THE TASK: In the copy of the lines below, leave out pictures and print everything else exactly.

DATA PROVIDED:
++++++++++
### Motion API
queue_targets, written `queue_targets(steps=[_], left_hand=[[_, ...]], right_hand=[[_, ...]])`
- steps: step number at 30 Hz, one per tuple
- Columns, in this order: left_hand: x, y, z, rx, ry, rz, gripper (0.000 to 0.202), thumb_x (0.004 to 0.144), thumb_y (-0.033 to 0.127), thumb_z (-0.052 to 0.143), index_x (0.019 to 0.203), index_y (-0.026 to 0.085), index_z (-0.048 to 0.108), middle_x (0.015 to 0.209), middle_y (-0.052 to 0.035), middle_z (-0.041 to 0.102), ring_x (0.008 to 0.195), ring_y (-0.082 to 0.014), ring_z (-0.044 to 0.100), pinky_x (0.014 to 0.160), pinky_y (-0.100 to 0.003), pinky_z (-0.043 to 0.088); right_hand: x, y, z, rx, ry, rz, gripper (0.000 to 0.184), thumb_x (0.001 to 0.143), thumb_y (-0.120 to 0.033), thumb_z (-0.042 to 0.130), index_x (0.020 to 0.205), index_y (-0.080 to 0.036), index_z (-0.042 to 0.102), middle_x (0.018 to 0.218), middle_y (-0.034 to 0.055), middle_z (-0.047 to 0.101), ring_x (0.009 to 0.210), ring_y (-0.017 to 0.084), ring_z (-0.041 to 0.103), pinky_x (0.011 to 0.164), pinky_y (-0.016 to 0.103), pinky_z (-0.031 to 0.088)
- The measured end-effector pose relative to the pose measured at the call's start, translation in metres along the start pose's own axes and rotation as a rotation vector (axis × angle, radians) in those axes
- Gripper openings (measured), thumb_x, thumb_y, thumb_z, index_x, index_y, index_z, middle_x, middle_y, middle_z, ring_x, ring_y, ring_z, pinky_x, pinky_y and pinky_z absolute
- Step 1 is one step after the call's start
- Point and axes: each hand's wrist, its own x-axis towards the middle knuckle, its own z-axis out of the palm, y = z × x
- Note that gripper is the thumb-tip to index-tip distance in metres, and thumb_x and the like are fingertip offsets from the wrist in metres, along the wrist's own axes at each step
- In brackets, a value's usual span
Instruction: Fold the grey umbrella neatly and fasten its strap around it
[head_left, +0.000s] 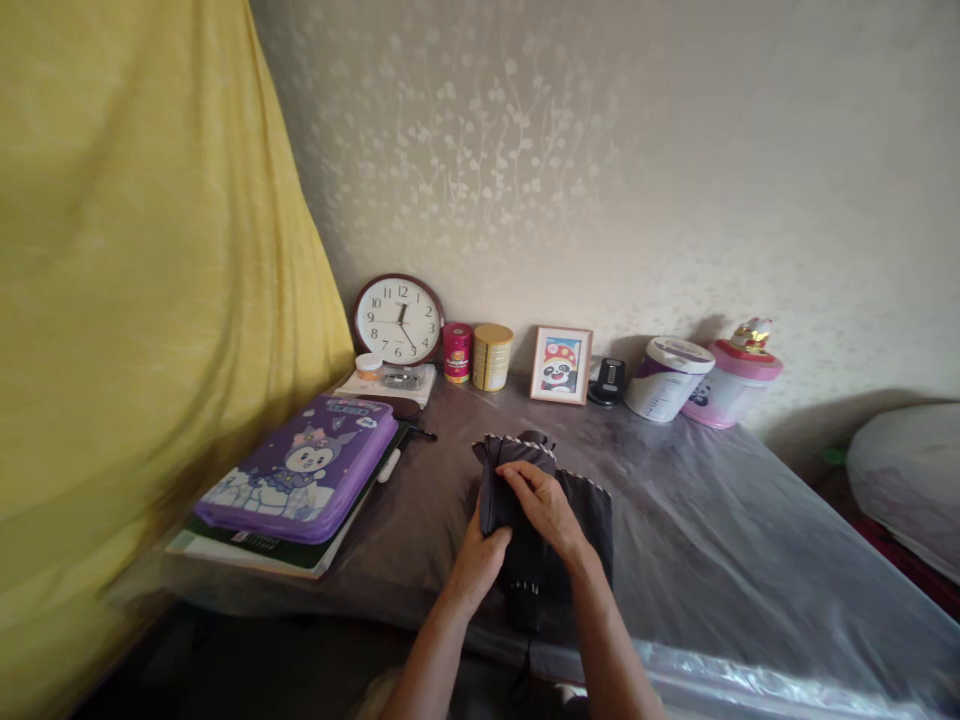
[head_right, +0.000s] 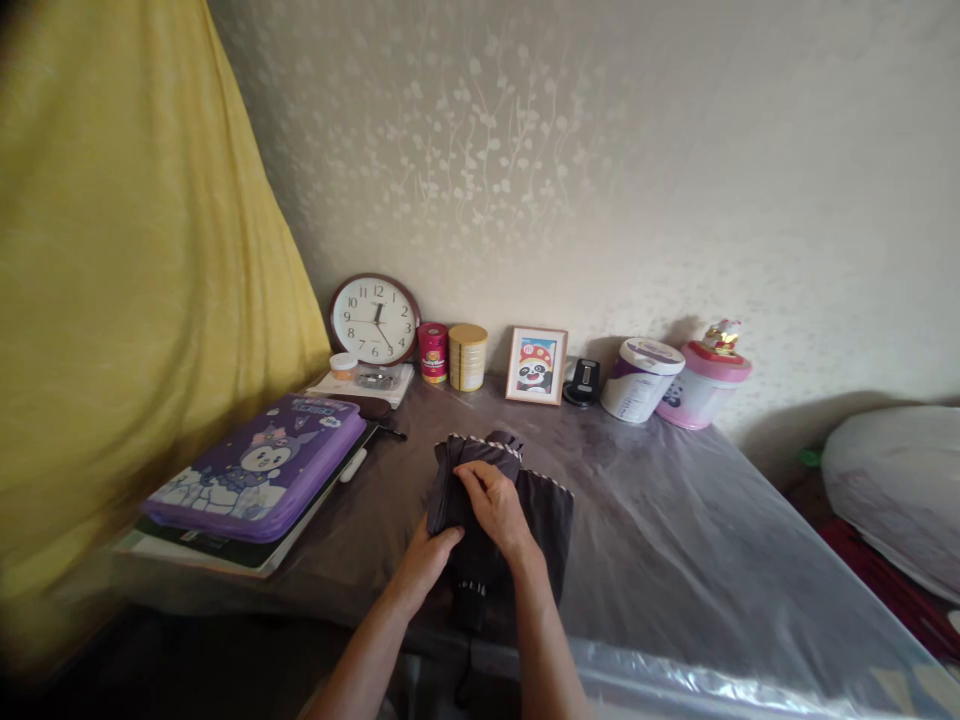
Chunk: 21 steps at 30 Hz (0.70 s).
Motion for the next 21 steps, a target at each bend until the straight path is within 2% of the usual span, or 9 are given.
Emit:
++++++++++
ANSWER SECTION:
### Motion API
queue_targets, written `queue_targets(steps=[_], left_hand=[[_, ...]], right_hand=[[_, ...]])`
- steps: step number at 30 Hz, one per tuple
- Columns, in this order: left_hand: x, y, z, rx, ry, rz, gripper (0.000 to 0.202), thumb_x (0.004 to 0.144), thumb_y (-0.033 to 0.127), thumb_z (-0.052 to 0.143), index_x (0.019 to 0.203), index_y (-0.026 to 0.085), index_z (-0.048 to 0.108), middle_x (0.015 to 0.209), middle_y (-0.052 to 0.035), middle_z (-0.041 to 0.102), ring_x (0.008 to 0.195), ring_y (-0.082 to 0.014), ring_z (-0.044 to 0.100), pinky_x (0.014 to 0.160), pinky_y (-0.100 to 0.003), pinky_z (-0.043 to 0.088); right_hand: x, y, z, rx, ry, rz, gripper (0.000 to 0.184), thumb_x (0.001 to 0.143), thumb_y (-0.120 to 0.033), thumb_z (-0.042 to 0.130), index_x (0.020 to 0.205), index_y (-0.080 to 0.036), index_z (-0.042 to 0.102), middle_x (0.018 to 0.218), middle_y (-0.034 to 0.055), middle_z (-0.047 to 0.101), ring_x (0.009 to 0.210), ring_y (-0.017 to 0.084), ring_z (-0.041 to 0.103), pinky_x (0.011 to 0.164), pinky_y (-0.016 to 0.103), pinky_z (-0.031 to 0.088)
- The measured end-effector pose relative to the pose measured at the call's start, translation in metres along the start pose's own axes and rotation as a rotation vector (axis × angle, radians) in those axes
- Gripper openings (measured), thumb_x, thumb_y, thumb_z, index_x, index_y, index_z, middle_x, middle_y, middle_z, ring_x, ring_y, ring_z, pinky_x, pinky_y and pinky_z absolute
- Step 1 is one step after the call's start
- Point and axes: each hand's wrist, its own x-axis towards the middle knuckle, its own z-axis out of the palm, y = z × x
- Note that gripper is the thumb-tip to index-tip distance in metres, and thumb_x and the like are fingertip offsets from the wrist in metres, along the wrist's own axes at each step
- In brackets, a value's usual span
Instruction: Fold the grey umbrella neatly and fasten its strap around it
[head_left, +0.000s] 
[head_right, +0.000s] 
Chunk: 21 steps at 30 Hz (0.70 s).
Motion for the next 21 steps, a target at each bend until the straight path is within 2% of the usual span, or 9 are given.
Emit:

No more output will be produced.